Topeng Dalang dan Perkembangannya
Perlu kiranya dipertanyakan, apakah Topeng Dalang Madura sudah mampu “bergaul” dengan masyarakat rakyat banyak, sehingga penampilannya di tengah-tengah masyarakat tersebut dapat membangkitkan rasa “ikut memiliki” dan merupakan kebanggaan? Sebab pada awal mulanya Topeng Dalang Madura adalah kesenian keraton, lahir di lingkungan keraton, dan menjadi kaum bangsawan dan elite tingkat atas.
Dengan terjadinya perubahan struktur masyarakat dari yang bersifat feodal di masa lampau kenudian menjadi bersifat kerakyatan yang dicitak-cotakan oleh perjuangan bangsa Indonesia setelah mencapai kemerdekaan dan kedaulatan negara, maka sejauh manakah Topeng Dalang Madura dapat menyesuaikan diri dalam lingkungan yang baru?
Tari ini biasanya diadakan pada waktu ruwatan (acara syukuran), seperti ruwatan makam, ruwatan pekarangan, ruwatan desa, ruwatan sunatan, dan ruwatan pernikahan. Di daerah pesisir Madura, umumnya menggunakan Tari Topeng dalam setiap kegiatan ruwatan. Juga pada acara ruwatan bumi atau disebut dengan berumbung, dikatakan bahwa dalam kegiatan ini tidak boleh menggunakan kesenian tari yang lain.
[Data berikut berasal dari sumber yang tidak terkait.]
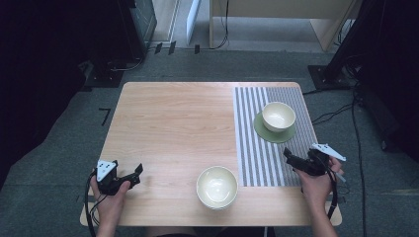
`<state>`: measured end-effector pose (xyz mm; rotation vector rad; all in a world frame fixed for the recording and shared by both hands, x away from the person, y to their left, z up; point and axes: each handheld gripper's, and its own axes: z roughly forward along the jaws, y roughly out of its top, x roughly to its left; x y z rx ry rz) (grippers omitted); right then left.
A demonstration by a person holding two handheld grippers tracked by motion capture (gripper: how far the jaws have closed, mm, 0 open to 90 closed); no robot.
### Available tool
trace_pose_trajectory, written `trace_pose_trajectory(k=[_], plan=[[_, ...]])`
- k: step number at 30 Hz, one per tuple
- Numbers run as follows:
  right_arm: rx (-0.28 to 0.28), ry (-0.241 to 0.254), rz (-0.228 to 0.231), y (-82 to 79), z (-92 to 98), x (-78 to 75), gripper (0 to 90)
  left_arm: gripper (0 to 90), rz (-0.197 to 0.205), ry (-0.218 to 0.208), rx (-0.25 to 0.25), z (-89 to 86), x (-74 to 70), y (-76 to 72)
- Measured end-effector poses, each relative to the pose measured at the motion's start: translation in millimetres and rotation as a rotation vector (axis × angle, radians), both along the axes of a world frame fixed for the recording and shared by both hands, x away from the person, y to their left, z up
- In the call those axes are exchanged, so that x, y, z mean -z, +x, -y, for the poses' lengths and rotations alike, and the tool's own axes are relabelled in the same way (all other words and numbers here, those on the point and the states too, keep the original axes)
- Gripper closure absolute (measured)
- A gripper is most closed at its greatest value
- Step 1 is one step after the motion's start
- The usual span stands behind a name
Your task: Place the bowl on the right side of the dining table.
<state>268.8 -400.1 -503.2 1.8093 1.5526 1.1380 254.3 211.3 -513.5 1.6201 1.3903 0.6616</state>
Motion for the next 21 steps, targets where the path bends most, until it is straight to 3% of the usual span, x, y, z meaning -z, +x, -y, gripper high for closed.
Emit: trace_pose_trajectory(k=[21], plan=[[0.006, -0.009, -0.016, -19.7, 9.1, 8.5, 0.0, 1.1, 0.0, -0.003, 0.0, -0.2, 0.1, 0.0]])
Jika pada kegiatan ini menggunakan kesenian tari yang lain, maka pada daerah atau desa yang mengadakan acara tersebut akan tertimpa musibah, seperti masyarakat akan terkena penyakit dan hasil bumi pada daerah tersebut akan berkurang.
Menurut kepercayaan masyarakat daerah tersebut, jika terdapat seekor ular berwarna kuning melintas di atas panggung pada waktu pertunjukan berlangsung, maka dipercaya bahwa ruwatan pada daerah tersebut berjalan dengan lancar.
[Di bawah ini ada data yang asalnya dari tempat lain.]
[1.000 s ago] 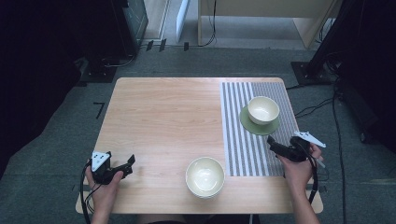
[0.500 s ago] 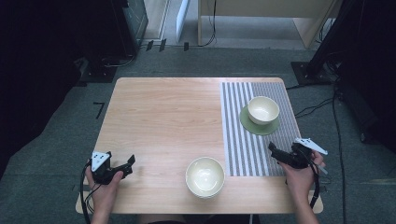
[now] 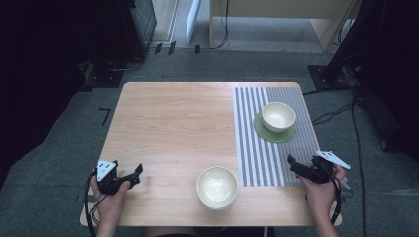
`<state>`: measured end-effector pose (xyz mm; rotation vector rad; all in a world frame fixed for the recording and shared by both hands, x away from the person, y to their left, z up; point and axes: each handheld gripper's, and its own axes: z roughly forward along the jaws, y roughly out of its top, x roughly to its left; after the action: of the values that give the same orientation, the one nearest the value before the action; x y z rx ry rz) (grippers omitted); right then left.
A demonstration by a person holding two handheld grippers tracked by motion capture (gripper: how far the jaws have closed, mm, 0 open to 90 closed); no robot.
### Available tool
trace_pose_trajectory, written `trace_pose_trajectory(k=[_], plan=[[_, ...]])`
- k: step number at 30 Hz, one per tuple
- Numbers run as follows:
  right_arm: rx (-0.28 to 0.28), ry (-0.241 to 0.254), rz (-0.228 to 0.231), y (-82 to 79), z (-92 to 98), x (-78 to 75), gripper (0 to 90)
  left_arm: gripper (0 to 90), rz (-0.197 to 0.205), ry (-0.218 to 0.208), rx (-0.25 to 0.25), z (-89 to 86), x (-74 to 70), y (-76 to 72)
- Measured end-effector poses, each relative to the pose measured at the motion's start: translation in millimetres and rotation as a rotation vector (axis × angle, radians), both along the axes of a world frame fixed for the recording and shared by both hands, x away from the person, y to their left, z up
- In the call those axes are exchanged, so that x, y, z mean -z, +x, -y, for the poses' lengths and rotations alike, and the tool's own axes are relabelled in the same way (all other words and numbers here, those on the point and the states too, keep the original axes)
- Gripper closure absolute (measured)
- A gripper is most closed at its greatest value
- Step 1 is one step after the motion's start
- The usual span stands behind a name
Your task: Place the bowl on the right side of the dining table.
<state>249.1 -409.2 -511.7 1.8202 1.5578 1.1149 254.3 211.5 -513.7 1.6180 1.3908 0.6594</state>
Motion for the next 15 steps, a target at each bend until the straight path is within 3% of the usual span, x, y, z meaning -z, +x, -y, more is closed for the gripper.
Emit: trace_pose_trajectory(k=[15], plan=[[-0.015, 0.007, -0.01, -12.7, 2.3, 1.6, 0.0, 1.2, -0.001, -0.006, -0.001, -0.4, 0.1, 0.0]])
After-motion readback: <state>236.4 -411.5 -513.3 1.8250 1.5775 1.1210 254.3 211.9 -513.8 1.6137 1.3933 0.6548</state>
Terdapat dua versi Tari Topeng Dalang, yaitu versi Kalianget dan Dasuk. Kedua-duanya pada saat ini masih cukup sering dipentaskan, sesuai dengan permintaan masyarakat, mereka menginginkan tari versi daerah yang mana yang ingin dipentaskan. Saat ini terdapat sebuah organisasi Tari Topeng Dalang di kecamatan kota pinggiran yang dalam tiap minggunya masih aktif mementaskan kesenian tari tersebut.